Wednesday, May 28, 2008

Things I Discovered on the Road

Can you believe automotive has it's own category but there's still no family category? Or kids?? Or all the other shit we cram under "Life"?  Hmph!

 I went on a road trip with BigD and the three kids, !!!. My thoughts remain scattered so here's some more random.

Things I Discovered On The Road:

* Everything is better between eighty  and ninety miles per hour. Eating chips is better. Drinking dew is better. Music is better. I'm positive smoking is fantastic too but didn't do it. Even when everyone else in the car was sleeping and I totally could have gotten away with it AND deserved it considering we only stopped twice in 400 miles of driving and my entire body was aching by the time we crossed into Idaho and I discovered the rest stop just across the Snake River is STILL closed.  (I really should figure out how to use the cruise control in my vehicle) Also I think 100 is even better but didn't push my luck that far very often. See the problem with speeding is you get used to it and then you can't go back.  I'm sure there's a life lesson in there somewhere.

*When your kid is trying to calculate how long it will be until you get to the destination and asks how fast you're going and you say 80 and then they see the posted speed limit is 65 it's okay to say that's a guideline. I mean, why not tell them the truth? The only people driving 65 are the truckers and their speed limit is 55. RIGHT? *sigh* I'm going to spend a lot on driver's ed for her, huh?

* When you're trapped behind an asshole in the left lane who insists on driving the posted limit but still thinks they're going to pass the fifty trucks lined up in the right hand lane the best thing to do is wedge yourself with a smile and a nod between two semi's. Then, that jerk-off that's had the entire front axel of his tiny car shoved under your rear for thirty miles can go ahead and nose the asshole out of the way for you. Then just pull out behind them and wait ten miles for them to get tired of eighty and pass their stupid asses up.  Smirking is optional.

* BigD is tons of fun on the way TO the destination but pretty much sleeps all the way home. My favorite BigD moment of the journey was when Gawd dumped a Lake Mead size bucket of water on my windshield while I was trying to pass a semi in vapor cloud conditions leaving me completely blind for maybe a minute and a half. She actually fucking whimpered. WHIMPERED!!! Oh bajeazus it was funny. I laughed hard. You know, right after I asked her to pass the wipes since I had shit my pants.  Don't worry, I had done the exact right thing to do when you're driving and find that you're suddenly completely blind, I just kept driving fast. If anything I sped the fuck up.

* When you suddenly break out of a hundred mile silence by singing along with  "Unchained Melody" loudly and badly it's a pleasant surprise to hear the entire rear of the vehicle wildly applaud your efforts when you're done. It reminds you that you're not alone with the road and your melancholy thoughts in the middle of the desert.
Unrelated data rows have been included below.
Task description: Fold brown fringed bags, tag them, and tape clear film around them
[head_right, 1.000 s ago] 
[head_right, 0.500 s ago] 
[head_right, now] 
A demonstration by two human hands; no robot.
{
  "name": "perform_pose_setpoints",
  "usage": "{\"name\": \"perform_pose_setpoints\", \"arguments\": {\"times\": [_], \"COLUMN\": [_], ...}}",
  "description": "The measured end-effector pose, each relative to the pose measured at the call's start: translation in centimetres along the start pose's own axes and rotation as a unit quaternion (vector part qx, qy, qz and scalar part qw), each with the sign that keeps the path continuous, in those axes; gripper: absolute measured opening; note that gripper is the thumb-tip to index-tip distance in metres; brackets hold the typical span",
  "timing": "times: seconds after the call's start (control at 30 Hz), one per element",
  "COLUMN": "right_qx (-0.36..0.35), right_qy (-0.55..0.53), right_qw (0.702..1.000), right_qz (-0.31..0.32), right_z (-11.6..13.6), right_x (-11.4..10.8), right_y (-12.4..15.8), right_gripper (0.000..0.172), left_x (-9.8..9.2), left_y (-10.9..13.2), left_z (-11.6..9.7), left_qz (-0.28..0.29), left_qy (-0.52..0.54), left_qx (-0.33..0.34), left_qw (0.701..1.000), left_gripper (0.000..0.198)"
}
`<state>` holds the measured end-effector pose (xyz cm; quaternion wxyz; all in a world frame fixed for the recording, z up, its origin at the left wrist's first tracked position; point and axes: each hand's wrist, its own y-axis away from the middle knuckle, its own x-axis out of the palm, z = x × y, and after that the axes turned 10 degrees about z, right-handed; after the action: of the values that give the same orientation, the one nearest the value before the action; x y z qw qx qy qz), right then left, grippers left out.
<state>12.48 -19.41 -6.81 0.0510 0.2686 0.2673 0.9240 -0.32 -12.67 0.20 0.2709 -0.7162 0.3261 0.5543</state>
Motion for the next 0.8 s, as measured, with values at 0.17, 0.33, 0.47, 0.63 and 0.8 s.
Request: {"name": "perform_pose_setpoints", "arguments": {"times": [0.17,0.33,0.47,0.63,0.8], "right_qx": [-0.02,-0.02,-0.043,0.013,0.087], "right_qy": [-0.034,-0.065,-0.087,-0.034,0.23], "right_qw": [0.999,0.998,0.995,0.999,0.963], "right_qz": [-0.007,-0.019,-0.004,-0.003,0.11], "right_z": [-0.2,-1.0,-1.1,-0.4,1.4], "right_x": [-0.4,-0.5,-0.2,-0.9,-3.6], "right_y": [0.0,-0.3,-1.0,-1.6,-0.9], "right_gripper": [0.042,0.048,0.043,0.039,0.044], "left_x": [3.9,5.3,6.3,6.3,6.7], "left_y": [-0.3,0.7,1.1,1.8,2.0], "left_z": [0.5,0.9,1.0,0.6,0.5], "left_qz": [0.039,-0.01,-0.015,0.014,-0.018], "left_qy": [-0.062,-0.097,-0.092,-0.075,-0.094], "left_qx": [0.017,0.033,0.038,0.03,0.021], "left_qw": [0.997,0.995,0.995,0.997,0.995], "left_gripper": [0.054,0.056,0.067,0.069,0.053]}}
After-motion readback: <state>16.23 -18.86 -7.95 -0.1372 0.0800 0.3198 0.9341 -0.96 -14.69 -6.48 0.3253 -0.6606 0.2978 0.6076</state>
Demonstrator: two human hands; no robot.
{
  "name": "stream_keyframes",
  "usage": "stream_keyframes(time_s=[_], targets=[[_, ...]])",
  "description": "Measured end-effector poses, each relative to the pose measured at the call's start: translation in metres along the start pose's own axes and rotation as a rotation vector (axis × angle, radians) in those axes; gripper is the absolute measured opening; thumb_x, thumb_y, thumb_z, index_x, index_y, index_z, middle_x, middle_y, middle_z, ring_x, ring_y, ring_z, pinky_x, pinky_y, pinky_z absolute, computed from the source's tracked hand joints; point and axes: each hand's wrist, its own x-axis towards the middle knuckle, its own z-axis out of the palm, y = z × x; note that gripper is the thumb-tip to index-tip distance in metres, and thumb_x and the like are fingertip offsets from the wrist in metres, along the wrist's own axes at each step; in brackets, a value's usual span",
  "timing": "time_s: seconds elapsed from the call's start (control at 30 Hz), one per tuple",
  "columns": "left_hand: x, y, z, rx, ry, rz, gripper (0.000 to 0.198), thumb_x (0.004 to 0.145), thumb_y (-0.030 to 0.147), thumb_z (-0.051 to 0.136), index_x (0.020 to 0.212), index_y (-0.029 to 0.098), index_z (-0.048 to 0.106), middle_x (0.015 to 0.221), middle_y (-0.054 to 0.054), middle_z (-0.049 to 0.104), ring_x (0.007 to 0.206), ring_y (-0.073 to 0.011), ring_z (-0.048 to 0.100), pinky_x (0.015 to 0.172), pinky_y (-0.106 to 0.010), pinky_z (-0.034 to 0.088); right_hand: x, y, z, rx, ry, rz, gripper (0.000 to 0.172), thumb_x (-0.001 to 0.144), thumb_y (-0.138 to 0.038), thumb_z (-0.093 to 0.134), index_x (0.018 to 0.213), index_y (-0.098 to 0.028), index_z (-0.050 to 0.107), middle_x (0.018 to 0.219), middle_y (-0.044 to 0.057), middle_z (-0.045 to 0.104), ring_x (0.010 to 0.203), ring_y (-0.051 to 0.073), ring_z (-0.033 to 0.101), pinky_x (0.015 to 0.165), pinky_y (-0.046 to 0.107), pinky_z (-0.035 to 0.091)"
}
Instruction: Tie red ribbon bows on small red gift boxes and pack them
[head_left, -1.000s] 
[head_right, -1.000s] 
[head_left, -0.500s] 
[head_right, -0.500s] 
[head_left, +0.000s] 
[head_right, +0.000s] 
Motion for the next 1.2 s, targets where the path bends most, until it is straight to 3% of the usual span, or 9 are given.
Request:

* We had been on the road about an hour when Isabelle asked if we were almost there yet. Bwahahahah! Then she asked what exit number we would be taking. I went ahead and told her exit nine knowing that the numbers start over in the next state and the ones we were looking at were in the triple digits, going down. Ahahahaha! Blew her mind, it did! We also didn't tell the girls that the rear windows are tinted therefore giving all the truckers the honk please arm pump was futile. But the funniest thing we did to the girls happened on the way home and deserves it's own asterisk.

*We were in the Columbia Gorge, about an hour from home, the traffic going east runs alongside the traffic going west so the girls had started to chant as cars and trucks went by. They would say car if it was a car and truck if it was a truck. (HEY we can't just run the dvd player the entire freakin' time people, I need my tunes) so it got old and they were making up different things to say if it was a car, truck, or motorcycle so I told them to say SSSHHH if it was a car and IT if it was a truck. Ahahahahahah! Good times. Even little Thatch was doing it. BigD said "For shame", but she enjoyed it too.